What is expected:
Once the line containing "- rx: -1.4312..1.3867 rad" is found in the records below, return it and each following line exactly, up to and including the line containing "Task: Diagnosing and", and nothing else.

Data supplied:
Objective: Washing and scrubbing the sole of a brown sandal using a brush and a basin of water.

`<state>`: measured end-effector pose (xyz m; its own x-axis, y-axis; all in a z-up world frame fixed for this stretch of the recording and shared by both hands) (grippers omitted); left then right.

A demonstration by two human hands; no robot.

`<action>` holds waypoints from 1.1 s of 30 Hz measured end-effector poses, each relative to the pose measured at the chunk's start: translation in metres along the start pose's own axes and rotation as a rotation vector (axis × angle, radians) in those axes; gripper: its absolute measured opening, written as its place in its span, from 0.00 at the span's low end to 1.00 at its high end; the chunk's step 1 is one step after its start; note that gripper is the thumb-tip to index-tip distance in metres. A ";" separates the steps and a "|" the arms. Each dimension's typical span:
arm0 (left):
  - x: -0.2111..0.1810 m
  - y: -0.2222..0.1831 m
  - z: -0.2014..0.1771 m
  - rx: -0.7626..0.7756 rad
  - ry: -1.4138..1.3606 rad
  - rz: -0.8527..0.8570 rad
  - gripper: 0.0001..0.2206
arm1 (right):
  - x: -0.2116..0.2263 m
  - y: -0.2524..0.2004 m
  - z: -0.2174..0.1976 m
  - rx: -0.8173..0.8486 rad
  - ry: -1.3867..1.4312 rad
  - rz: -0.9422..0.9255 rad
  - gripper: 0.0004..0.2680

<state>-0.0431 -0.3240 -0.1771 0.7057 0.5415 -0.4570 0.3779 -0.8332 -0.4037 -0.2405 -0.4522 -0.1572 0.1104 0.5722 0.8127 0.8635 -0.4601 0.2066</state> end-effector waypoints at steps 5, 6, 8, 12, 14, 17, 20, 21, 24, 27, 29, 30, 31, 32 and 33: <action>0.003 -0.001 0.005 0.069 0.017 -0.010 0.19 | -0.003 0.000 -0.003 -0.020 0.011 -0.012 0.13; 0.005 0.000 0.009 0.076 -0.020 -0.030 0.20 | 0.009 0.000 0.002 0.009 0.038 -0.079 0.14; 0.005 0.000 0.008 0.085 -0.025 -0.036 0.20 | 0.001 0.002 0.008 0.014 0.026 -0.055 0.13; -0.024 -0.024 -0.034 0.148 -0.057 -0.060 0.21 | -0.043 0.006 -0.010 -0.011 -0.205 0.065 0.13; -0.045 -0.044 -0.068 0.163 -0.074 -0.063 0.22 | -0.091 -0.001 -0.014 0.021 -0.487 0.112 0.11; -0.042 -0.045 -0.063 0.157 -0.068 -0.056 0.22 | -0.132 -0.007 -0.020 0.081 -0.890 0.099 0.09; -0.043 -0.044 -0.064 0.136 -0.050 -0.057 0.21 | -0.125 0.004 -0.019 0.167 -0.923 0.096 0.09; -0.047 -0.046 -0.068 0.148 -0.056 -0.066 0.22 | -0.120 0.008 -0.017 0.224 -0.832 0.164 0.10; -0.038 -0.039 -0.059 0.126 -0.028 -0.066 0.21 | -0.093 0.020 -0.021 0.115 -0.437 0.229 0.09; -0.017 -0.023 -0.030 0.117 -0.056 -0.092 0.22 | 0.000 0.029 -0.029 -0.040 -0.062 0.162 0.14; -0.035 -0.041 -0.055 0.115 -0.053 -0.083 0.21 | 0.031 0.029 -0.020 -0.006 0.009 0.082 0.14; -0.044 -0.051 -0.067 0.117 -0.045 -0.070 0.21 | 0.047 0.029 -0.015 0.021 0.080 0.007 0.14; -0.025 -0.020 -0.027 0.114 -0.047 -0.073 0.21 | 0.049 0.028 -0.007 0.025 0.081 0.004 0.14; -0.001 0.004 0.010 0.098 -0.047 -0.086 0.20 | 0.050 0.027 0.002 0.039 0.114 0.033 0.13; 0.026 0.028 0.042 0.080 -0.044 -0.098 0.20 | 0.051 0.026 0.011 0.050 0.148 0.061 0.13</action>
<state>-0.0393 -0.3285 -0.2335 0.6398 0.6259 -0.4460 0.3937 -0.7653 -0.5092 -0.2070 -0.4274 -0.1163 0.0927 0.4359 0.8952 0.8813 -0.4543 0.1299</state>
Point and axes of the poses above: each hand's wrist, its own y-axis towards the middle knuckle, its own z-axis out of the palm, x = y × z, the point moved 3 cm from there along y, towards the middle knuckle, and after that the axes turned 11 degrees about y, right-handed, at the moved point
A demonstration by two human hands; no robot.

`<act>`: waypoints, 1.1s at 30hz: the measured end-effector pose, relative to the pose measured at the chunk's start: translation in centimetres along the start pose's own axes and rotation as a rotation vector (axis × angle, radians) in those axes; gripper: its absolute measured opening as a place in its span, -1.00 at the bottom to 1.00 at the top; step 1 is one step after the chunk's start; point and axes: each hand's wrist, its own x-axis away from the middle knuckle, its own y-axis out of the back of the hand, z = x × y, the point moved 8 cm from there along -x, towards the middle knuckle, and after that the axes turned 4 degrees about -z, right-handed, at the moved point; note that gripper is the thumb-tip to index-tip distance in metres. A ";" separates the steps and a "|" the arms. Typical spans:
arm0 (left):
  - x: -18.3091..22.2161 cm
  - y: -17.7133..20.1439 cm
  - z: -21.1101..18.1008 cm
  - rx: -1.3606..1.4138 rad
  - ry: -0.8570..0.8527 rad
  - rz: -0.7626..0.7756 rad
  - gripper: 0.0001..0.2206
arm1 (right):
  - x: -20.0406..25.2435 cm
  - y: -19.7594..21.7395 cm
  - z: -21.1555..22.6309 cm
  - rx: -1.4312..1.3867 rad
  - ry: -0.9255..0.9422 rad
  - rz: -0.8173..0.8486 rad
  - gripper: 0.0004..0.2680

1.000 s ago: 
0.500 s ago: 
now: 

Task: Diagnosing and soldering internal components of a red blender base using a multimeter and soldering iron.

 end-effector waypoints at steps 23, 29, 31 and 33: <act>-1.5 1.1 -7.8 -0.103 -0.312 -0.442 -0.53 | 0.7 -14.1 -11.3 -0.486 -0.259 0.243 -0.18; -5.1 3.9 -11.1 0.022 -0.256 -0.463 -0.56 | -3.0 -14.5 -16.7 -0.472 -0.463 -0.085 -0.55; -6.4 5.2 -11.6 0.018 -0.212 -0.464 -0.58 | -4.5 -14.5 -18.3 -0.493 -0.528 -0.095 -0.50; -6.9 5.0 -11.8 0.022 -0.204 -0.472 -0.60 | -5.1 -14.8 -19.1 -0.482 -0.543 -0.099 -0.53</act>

Answer space:
  - rx: -1.4312..1.3867 rad
  - ry: -0.9255..0.9422 rad
  - rz: -0.8173..0.8486 rad
  - gripper: 0.0004..0.2680

1.000 s ago: 
0.500 s ago: 
now: 

Task: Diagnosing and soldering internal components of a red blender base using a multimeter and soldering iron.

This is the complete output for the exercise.